[Task details]
Repeat exactly the lines from the start of the material below up to and including the "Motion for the" line.

--- Materials provided ---

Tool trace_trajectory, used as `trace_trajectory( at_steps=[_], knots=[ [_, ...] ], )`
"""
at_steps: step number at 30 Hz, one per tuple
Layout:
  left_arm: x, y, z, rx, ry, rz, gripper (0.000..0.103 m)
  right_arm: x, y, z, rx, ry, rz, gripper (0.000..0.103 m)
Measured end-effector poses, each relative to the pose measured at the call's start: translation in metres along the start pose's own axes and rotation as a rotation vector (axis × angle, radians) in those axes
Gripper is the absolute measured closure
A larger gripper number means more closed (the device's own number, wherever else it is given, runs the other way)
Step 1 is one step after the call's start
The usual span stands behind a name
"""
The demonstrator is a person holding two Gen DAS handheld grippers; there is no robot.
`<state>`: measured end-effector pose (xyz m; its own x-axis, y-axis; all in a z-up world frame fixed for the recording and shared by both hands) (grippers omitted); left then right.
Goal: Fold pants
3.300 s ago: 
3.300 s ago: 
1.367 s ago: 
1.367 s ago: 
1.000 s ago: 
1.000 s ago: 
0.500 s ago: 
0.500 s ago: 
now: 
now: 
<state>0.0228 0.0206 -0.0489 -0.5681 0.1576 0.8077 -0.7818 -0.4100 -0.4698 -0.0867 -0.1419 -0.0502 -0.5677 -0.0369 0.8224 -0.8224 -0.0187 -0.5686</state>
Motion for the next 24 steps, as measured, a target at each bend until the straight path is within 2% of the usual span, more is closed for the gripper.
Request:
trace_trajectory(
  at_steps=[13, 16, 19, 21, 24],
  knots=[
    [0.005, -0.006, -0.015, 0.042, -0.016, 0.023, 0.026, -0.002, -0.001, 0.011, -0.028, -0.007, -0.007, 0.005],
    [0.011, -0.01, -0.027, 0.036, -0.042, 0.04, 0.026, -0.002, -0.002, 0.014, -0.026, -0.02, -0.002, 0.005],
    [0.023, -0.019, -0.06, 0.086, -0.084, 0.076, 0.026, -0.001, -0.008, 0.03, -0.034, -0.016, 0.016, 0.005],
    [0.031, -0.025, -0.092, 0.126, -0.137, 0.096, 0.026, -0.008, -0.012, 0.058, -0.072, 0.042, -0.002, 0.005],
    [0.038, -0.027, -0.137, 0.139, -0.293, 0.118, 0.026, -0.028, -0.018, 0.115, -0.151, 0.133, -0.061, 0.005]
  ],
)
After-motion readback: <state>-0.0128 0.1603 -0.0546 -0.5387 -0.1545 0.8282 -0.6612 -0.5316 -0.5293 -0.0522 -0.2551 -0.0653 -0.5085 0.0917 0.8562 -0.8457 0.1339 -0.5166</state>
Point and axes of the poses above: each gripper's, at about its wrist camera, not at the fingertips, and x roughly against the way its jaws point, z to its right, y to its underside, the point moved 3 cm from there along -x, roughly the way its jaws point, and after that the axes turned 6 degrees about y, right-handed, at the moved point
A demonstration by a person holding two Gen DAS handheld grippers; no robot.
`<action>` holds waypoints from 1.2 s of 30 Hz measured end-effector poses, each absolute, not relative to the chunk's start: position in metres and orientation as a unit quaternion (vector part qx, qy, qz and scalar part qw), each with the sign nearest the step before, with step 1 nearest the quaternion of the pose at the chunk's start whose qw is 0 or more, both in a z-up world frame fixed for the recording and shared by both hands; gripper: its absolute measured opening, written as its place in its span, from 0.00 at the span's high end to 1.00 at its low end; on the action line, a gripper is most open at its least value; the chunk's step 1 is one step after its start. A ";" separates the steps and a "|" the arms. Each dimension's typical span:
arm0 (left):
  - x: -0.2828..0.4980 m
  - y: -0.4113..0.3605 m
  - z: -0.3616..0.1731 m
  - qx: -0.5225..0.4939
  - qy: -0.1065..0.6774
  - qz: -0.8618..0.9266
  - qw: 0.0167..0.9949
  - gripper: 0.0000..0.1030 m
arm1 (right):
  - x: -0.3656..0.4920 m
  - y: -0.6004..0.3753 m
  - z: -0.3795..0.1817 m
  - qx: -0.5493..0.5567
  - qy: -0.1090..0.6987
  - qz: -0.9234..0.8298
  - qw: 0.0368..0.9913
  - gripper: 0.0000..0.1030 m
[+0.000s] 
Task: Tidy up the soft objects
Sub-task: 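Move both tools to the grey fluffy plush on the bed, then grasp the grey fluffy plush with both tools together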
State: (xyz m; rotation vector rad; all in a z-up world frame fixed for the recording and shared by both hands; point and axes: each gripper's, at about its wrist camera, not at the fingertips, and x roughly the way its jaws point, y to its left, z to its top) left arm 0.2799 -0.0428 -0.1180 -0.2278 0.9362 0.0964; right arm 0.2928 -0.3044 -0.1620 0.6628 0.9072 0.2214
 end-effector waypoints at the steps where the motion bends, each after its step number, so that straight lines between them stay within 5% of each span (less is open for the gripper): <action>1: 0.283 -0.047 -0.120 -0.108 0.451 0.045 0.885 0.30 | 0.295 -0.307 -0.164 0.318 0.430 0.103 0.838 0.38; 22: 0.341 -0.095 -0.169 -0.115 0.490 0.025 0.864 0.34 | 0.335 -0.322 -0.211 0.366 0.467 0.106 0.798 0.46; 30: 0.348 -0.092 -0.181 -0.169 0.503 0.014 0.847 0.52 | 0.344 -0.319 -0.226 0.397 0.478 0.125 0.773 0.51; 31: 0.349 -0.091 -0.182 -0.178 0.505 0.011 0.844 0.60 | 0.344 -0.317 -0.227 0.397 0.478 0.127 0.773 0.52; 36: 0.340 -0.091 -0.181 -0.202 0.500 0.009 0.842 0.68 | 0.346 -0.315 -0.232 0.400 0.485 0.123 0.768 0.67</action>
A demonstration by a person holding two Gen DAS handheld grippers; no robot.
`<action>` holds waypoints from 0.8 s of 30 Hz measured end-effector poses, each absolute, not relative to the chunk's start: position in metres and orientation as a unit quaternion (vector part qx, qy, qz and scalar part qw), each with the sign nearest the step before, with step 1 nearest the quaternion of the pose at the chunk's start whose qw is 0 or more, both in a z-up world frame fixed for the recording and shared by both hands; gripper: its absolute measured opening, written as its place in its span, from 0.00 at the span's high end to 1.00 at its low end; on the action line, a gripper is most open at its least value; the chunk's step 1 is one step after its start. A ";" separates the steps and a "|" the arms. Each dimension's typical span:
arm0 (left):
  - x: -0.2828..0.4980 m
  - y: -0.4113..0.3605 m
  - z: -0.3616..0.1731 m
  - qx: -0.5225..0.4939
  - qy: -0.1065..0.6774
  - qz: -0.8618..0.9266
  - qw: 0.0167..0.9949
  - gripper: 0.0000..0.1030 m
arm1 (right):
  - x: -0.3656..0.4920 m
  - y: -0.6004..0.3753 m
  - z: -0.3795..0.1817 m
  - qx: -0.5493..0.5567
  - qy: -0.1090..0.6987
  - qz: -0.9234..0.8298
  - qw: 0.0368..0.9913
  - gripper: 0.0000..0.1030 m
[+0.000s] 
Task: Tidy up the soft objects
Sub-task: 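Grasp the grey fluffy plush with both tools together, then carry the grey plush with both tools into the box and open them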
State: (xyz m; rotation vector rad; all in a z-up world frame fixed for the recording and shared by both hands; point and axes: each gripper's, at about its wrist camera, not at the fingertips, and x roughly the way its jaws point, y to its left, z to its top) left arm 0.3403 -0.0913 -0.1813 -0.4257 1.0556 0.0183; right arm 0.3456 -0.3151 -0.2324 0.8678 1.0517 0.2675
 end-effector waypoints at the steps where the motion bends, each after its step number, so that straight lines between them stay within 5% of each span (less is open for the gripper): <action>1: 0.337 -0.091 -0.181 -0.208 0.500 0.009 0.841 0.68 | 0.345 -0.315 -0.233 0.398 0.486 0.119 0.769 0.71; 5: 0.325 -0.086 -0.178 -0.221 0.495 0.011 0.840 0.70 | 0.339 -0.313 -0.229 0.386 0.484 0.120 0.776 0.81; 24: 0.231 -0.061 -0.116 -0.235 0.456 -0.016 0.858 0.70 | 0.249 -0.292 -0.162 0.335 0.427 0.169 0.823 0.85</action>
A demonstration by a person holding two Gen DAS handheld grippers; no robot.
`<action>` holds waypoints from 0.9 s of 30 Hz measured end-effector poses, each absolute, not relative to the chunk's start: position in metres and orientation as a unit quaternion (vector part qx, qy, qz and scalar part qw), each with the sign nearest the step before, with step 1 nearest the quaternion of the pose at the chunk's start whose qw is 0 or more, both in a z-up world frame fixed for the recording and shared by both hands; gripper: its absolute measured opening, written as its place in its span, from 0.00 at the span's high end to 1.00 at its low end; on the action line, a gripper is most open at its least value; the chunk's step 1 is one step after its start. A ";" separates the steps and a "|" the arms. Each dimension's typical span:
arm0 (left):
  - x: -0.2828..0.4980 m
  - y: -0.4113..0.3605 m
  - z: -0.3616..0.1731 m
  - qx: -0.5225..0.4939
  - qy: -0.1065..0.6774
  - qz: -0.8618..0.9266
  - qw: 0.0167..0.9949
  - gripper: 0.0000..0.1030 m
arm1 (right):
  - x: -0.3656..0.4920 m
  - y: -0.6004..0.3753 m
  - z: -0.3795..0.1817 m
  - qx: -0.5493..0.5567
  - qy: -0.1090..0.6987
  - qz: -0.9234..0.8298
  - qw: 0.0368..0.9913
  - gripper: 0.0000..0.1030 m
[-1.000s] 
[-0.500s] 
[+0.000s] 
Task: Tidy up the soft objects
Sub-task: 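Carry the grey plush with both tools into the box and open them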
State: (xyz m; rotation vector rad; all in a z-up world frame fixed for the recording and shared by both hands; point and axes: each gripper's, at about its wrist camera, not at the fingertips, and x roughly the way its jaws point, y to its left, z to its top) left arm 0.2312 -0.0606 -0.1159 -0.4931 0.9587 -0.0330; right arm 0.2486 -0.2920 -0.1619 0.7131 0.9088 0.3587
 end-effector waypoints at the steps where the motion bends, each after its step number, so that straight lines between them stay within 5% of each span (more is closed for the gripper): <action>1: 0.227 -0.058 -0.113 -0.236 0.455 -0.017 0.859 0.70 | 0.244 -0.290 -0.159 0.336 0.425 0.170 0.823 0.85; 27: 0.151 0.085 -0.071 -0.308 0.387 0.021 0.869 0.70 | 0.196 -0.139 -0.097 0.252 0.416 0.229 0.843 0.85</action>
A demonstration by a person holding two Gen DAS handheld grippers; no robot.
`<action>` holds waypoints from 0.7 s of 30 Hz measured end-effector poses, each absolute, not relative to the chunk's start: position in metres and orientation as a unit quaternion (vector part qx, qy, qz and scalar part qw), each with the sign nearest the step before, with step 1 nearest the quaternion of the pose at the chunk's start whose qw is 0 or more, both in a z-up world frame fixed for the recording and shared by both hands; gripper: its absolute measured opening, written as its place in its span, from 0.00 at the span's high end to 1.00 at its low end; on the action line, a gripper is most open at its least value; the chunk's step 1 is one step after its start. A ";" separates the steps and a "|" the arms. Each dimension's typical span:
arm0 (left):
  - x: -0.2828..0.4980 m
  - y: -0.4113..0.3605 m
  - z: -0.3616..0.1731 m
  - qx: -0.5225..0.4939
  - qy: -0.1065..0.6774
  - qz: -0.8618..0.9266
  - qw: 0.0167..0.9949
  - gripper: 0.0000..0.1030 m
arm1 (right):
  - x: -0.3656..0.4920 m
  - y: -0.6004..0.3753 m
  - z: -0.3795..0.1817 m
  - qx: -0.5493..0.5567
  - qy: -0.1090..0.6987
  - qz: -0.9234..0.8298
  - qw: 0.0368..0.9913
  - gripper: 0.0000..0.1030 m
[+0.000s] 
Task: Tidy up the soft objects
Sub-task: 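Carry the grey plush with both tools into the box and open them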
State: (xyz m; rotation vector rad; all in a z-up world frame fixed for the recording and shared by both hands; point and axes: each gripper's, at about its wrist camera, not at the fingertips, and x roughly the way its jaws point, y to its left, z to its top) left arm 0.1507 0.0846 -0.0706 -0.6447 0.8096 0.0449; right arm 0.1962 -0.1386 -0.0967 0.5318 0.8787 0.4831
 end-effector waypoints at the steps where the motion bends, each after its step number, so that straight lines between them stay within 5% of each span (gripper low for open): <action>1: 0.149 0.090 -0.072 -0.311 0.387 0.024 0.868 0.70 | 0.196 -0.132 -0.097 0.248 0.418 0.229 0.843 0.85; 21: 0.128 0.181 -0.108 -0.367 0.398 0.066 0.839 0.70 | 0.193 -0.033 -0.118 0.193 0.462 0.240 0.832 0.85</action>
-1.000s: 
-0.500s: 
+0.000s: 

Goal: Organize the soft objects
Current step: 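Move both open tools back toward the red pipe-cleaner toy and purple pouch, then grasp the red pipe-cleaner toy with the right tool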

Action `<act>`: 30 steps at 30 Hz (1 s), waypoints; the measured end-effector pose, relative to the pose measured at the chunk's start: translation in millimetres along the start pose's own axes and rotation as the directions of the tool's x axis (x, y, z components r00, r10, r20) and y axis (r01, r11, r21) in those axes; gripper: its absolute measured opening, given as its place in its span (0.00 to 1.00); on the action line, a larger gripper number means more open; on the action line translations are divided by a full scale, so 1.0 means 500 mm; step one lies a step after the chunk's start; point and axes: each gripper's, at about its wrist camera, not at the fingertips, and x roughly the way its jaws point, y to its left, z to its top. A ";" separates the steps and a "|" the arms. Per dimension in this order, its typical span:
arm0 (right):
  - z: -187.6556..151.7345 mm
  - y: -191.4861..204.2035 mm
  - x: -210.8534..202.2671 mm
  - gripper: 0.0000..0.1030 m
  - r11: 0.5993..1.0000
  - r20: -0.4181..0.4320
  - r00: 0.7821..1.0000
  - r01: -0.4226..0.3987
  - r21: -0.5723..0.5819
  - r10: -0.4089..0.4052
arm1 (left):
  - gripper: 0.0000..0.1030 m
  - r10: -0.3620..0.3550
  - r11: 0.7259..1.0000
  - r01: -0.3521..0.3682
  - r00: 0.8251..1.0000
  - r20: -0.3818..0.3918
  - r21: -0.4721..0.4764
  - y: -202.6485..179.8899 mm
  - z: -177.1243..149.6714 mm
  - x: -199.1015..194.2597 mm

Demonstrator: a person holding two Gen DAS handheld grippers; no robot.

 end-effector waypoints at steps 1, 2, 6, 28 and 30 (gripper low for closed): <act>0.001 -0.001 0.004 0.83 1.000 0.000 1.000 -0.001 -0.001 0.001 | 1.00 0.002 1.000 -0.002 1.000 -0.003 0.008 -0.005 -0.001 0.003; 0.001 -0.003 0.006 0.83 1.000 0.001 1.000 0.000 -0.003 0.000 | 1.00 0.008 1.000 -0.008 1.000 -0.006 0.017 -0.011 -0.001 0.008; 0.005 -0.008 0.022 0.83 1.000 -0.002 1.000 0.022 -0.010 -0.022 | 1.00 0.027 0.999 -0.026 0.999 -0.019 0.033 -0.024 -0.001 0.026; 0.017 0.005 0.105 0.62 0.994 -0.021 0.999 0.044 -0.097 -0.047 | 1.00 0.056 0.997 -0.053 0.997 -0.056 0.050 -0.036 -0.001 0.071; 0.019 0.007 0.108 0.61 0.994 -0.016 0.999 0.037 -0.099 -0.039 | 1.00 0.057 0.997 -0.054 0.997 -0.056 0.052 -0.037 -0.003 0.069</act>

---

[Task result]
Tool trace_trajectory, used as `trace_trajectory( at_steps=[_], knots=[ [_, ...] ], )`
"""
at_steps: step number at 30 Hz, one per tuple
Layout:
  left_arm: x, y, z, rx, ry, rz, gripper (0.000..0.103 m)
  right_arm: x, y, z, rx, ry, rz, gripper (0.000..0.103 m)
Measured end-effector poses, each relative to the pose measured at the call's start: translation in metres along the start pose's own axes and rotation as a rotation vector (axis × angle, radians) in those axes
Gripper is the absolute measured closure
A larger gripper number means more closed (the device's own number, wherever else it is given, runs the other way)
Step 1 is one step after the call's start
The usual span stands behind a name
"""
The demonstrator is a person holding two Gen DAS handheld grippers; there is no robot.
`<state>`: measured end-effector pose (xyz m; its own x-axis, y-axis; all in a z-up world frame fixed for the recording and shared by both hands) (grippers omitted); left then right.
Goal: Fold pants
3.300 s ago: 
3.300 s ago: 
1.367 s ago: 
1.367 s ago: 
1.000 s ago: 
1.000 s ago: 
0.500 s ago: 
0.500 s ago: 
now: 
now: 
<state>0.0228 0.0206 -0.0489 -0.5681 0.1576 0.8077 -0.7818 -0.4100 -0.4698 -0.0867 -0.1419 -0.0502 -0.5677 -0.0369 0.8224 -0.8224 -0.0187 -0.5686</state>
Motion for the next 24 steps, as measured, a target at each bend until the straight path is within 2% of the usual span, more is closed for the gripper.

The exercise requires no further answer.